Agreed, there is no secure way to determine the script sending data. That actually was 1 of my assumptions.

Of course, we will be forced to use POST to send requests. We can even hash the post body by the token (individual token given by lack for every script that is proven) - that way the obfuscation might actually work.

And yes, script DB should be isolated for sure. The other thing I am concerned about - load on CC server. Imagine ... 20 or more requests from each game load from each plugin user per plugin (just to retrieve settings and common data). That will crash the servers. And right now all the process lies on the client side.

You all are over my head. If you need any good engineering work done though you can call me.

But I am liking the discussion. Discussion brings possible solutions which brings a way to make CC that much better!

The only problem I see... JavaScript is not secure.
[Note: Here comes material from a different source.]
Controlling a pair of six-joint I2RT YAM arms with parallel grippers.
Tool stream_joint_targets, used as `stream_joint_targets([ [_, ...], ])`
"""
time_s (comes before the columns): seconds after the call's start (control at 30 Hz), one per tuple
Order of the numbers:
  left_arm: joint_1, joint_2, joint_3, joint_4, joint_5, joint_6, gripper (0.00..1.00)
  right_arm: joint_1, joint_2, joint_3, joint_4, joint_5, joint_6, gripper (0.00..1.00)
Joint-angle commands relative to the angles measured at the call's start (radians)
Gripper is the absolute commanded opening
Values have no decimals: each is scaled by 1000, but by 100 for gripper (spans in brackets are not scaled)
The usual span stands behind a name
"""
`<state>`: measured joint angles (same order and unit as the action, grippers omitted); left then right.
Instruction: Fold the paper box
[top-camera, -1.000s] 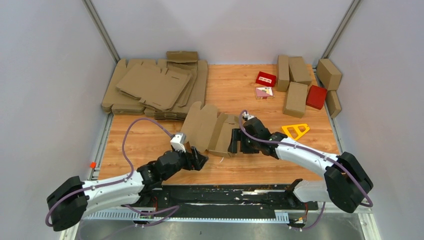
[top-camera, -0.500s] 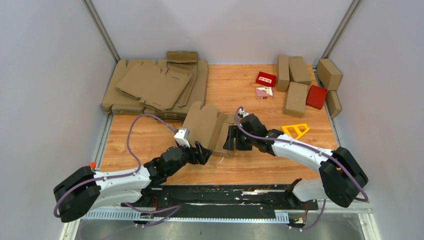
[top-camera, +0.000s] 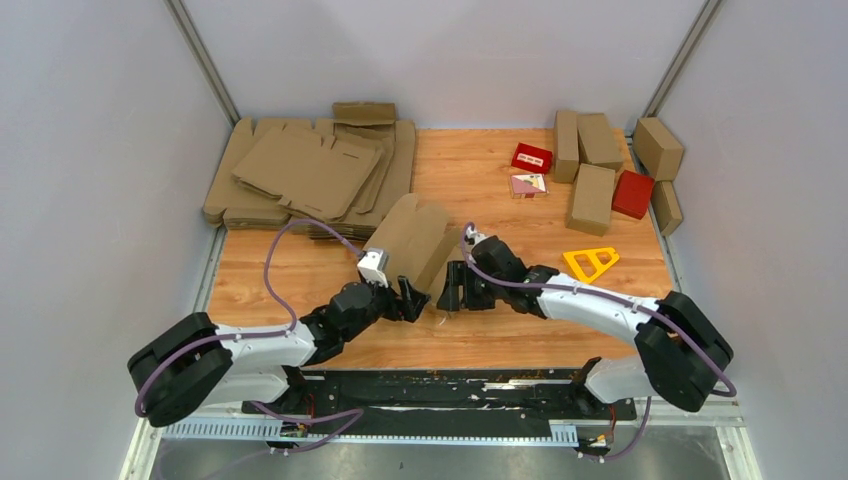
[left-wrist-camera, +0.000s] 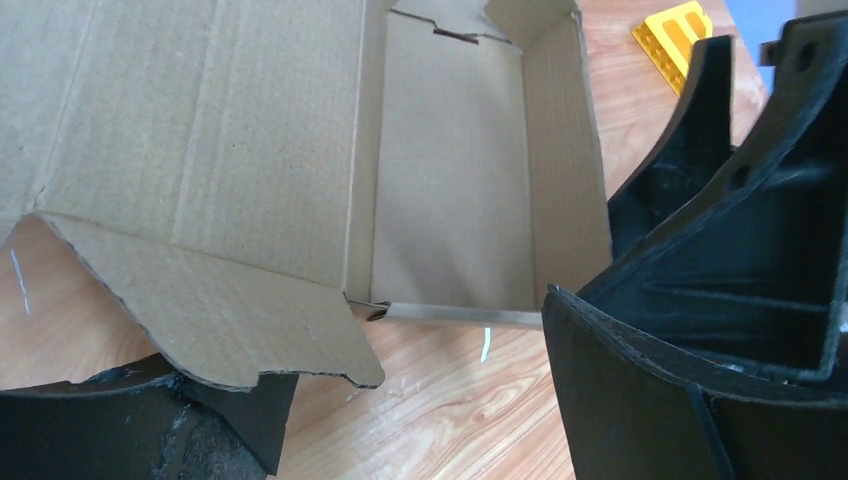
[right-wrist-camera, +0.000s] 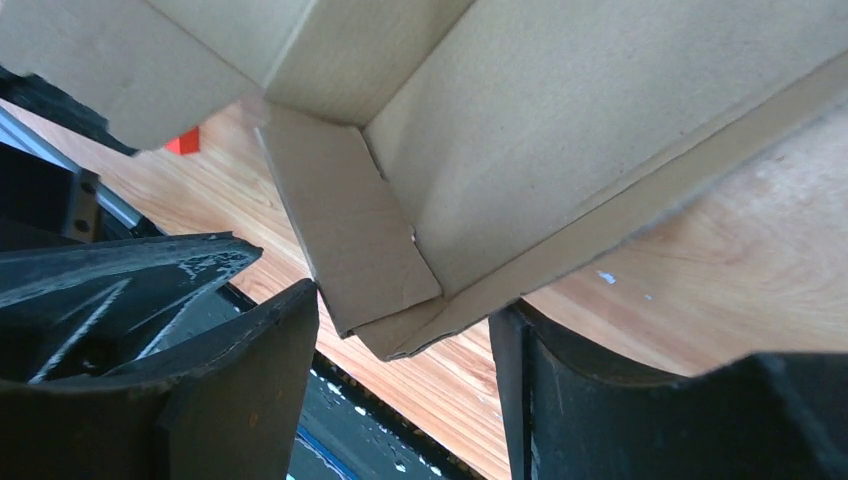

I guess it cannot be secure by default because it is exposed to user.

So unless we get to a server side and have a tool of uploading new versions (like it is being done with maps now) - we are stuck with "lame" solutions only. I doubt anyone will try to hack BOB or any other script by still, making them insecure by default is bad.

I guess we never came up with a solid way to do this from you techies? (I don't mean that in a derogatory way)

Not unless we get our hands to a server side I guess.